- **Activity**: Transcribe the listing below in full, exactly, with no images.

►

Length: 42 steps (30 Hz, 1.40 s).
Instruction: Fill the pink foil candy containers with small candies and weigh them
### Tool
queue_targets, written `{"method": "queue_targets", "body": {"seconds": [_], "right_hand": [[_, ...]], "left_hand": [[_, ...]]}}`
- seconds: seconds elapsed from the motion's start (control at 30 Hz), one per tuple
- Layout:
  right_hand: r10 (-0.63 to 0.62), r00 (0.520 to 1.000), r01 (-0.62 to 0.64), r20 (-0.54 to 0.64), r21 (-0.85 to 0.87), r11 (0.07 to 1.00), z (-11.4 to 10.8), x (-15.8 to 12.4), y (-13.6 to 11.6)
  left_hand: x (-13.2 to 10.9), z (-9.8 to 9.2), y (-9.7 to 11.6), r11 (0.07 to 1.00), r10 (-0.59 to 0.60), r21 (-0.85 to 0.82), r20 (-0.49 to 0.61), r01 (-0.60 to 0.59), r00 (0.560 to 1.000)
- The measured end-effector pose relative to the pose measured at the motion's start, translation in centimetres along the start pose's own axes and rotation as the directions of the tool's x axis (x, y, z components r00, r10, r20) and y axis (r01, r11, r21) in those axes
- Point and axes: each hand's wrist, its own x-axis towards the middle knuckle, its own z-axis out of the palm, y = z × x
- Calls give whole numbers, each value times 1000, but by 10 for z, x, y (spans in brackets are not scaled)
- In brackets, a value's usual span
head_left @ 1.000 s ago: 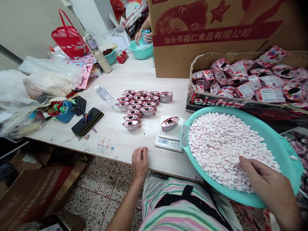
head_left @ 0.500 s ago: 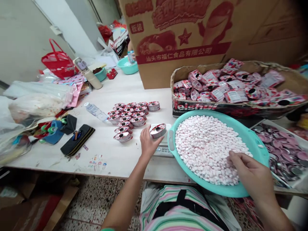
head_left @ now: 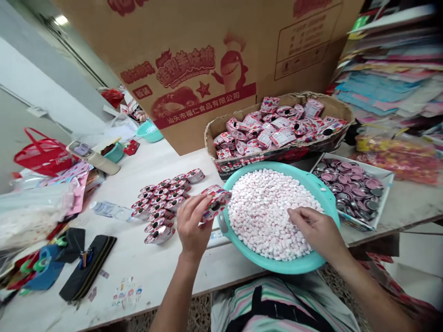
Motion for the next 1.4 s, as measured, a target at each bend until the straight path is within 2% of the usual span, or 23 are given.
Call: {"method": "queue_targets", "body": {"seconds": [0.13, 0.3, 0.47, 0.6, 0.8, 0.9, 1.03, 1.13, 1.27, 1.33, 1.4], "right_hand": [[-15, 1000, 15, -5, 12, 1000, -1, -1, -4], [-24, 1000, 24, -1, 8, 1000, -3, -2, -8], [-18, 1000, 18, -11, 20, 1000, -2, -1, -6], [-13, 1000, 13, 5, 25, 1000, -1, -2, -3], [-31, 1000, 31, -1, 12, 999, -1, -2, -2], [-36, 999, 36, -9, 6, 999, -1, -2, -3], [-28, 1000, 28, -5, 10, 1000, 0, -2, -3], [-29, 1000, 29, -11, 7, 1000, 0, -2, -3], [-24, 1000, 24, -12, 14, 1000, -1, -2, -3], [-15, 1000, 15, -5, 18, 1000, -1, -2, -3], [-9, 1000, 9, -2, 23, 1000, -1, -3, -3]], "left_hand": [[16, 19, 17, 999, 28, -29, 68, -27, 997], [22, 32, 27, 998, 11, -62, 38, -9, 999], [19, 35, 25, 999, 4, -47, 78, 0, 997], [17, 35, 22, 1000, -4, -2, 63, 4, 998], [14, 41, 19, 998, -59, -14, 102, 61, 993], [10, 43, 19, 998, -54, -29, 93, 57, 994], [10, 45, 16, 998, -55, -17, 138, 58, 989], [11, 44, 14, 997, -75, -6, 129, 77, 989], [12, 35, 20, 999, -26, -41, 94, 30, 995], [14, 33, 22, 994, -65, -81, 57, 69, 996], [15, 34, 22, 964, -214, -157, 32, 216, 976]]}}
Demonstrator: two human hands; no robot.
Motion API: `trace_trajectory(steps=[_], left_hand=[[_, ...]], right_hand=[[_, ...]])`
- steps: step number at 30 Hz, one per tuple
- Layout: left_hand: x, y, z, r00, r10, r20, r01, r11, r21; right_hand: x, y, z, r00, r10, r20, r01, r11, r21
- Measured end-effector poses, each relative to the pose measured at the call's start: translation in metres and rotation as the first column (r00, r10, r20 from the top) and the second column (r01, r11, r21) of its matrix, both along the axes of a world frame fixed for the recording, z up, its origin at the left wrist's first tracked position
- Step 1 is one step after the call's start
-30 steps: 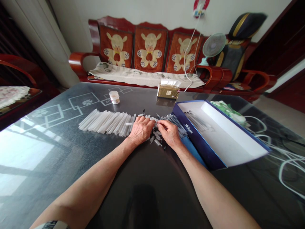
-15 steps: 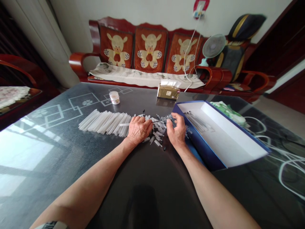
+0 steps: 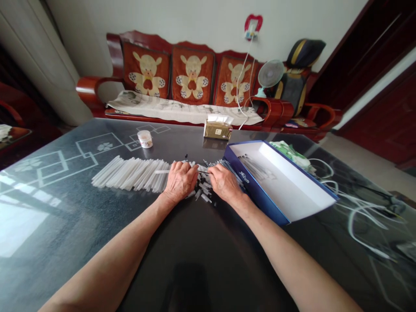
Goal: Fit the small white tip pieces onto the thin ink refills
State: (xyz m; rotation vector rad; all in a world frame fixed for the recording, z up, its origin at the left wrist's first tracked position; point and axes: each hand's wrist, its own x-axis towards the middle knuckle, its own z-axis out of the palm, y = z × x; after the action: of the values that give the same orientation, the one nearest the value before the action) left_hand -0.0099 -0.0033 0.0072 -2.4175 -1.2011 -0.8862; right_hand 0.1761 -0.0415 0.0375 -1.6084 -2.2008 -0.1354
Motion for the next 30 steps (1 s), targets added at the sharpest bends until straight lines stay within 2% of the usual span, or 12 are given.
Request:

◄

- **Answer**:
Length: 42 steps (30 Hz, 1.40 s).
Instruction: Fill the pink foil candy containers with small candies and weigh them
### Tool
queue_targets, written `{"method": "queue_targets", "body": {"seconds": [_], "right_hand": [[_, ...]], "left_hand": [[_, ...]]}}`
- seconds: seconds elapsed from the motion's start (control at 30 Hz), one per tuple
- Layout:
  right_hand: r10 (-0.63 to 0.62), r00 (0.520 to 1.000), r01 (-0.62 to 0.64), r20 (-0.54 to 0.64), r21 (-0.85 to 0.87), r11 (0.07 to 1.00), z (-11.4 to 10.8), x (-15.8 to 12.4), y (-13.6 to 11.6)
  left_hand: x (-13.2 to 10.9), z (-9.8 to 9.2), y (-9.7 to 11.6), r11 (0.07 to 1.00), r10 (-0.59 to 0.60), r21 (-0.85 to 0.82), r20 (-0.49 to 0.61), r01 (-0.60 to 0.59), r00 (0.560 to 1.000)
- The measured end-effector pose relative to the pose measured at the motion's start, translation in centimetres along the start pose's own axes and rotation as the directions of the tool's x axis (x, y, z components r00, r10, r20) and y axis (r01, r11, r21) in those axes
- Point and axes: each hand's wrist, its own x-axis towards the middle knuckle, its own z-axis out of the palm, y = z × x
- Calls give whole numbers, each value times 1000, but by 10 for z, x, y (spans in brackets are not scaled)
- In brackets, a value's usual span
head_left @ 1.000 s ago: 
head_left @ 0.500 s ago: 
head_left @ now: 
Motion for the next 1.4 s, as measured, a target at each bend until the straight path is within 2% of the usual span, or 23 are given.
Call: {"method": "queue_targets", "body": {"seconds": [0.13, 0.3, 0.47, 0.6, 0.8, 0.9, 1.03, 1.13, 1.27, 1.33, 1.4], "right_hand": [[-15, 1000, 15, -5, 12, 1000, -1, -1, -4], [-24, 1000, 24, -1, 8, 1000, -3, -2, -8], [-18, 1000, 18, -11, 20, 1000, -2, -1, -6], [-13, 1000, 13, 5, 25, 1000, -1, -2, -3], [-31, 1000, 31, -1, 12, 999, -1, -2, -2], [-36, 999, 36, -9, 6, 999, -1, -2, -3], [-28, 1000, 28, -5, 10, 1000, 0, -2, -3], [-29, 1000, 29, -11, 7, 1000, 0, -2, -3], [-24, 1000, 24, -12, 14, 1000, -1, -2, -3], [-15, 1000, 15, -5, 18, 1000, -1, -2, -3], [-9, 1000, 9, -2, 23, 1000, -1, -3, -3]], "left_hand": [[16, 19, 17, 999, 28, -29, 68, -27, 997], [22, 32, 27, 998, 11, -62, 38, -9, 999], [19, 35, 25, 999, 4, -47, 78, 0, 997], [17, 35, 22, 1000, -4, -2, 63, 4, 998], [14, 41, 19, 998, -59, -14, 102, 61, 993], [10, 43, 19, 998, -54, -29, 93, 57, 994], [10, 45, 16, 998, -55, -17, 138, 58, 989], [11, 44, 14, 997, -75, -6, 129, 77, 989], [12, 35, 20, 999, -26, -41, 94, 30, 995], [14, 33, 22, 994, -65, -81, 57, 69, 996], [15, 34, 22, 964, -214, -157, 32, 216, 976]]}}
Demonstrator: two human hands; no robot.
Motion API: `trace_trajectory(steps=[_], left_hand=[[_, ...]], right_hand=[[_, ...]])`
- steps: step number at 30 Hz, one per tuple
- Layout: left_hand: x, y, z, r00, r10, r20, r01, r11, r21; right_hand: x, y, z, r00, r10, r20, r01, r11, r21
- Measured end-effector poses, each relative to the pose measured at the call's start: translation in metres and rotation as the first column (r00, r10, r20 from the top) and the second column (r01, r11, r21) of its matrix, both along the axes of a world frame fixed for the recording, z up, its origin at the left wrist's first tracked position
- Step 1 is one step after the call's start
-30 steps: 
-15 steps: 
+0 steps: 
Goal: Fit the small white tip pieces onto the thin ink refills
State: (xyz m; rotation vector rad; all in a world frame fixed for the recording, z up, its origin at the left wrist's first tracked position; point and axes: each hand's wrist, its own x-axis towards the middle knuckle, its own z-axis out of the palm, y = z × x; after the action: of the values that give the same orientation, the one nearest the value before the action) left_hand -0.0099 -0.0033 0.0072 -2.4175 -1.2011 -0.8862; right_hand 0.1761 -0.0415 0.0375 -1.6084 -2.2008 -0.1354
Motion for the next 30 steps (1 s), targets added at the sharpest bends until straight lines stay within 2% of the usual span, or 12 are given.
Request:

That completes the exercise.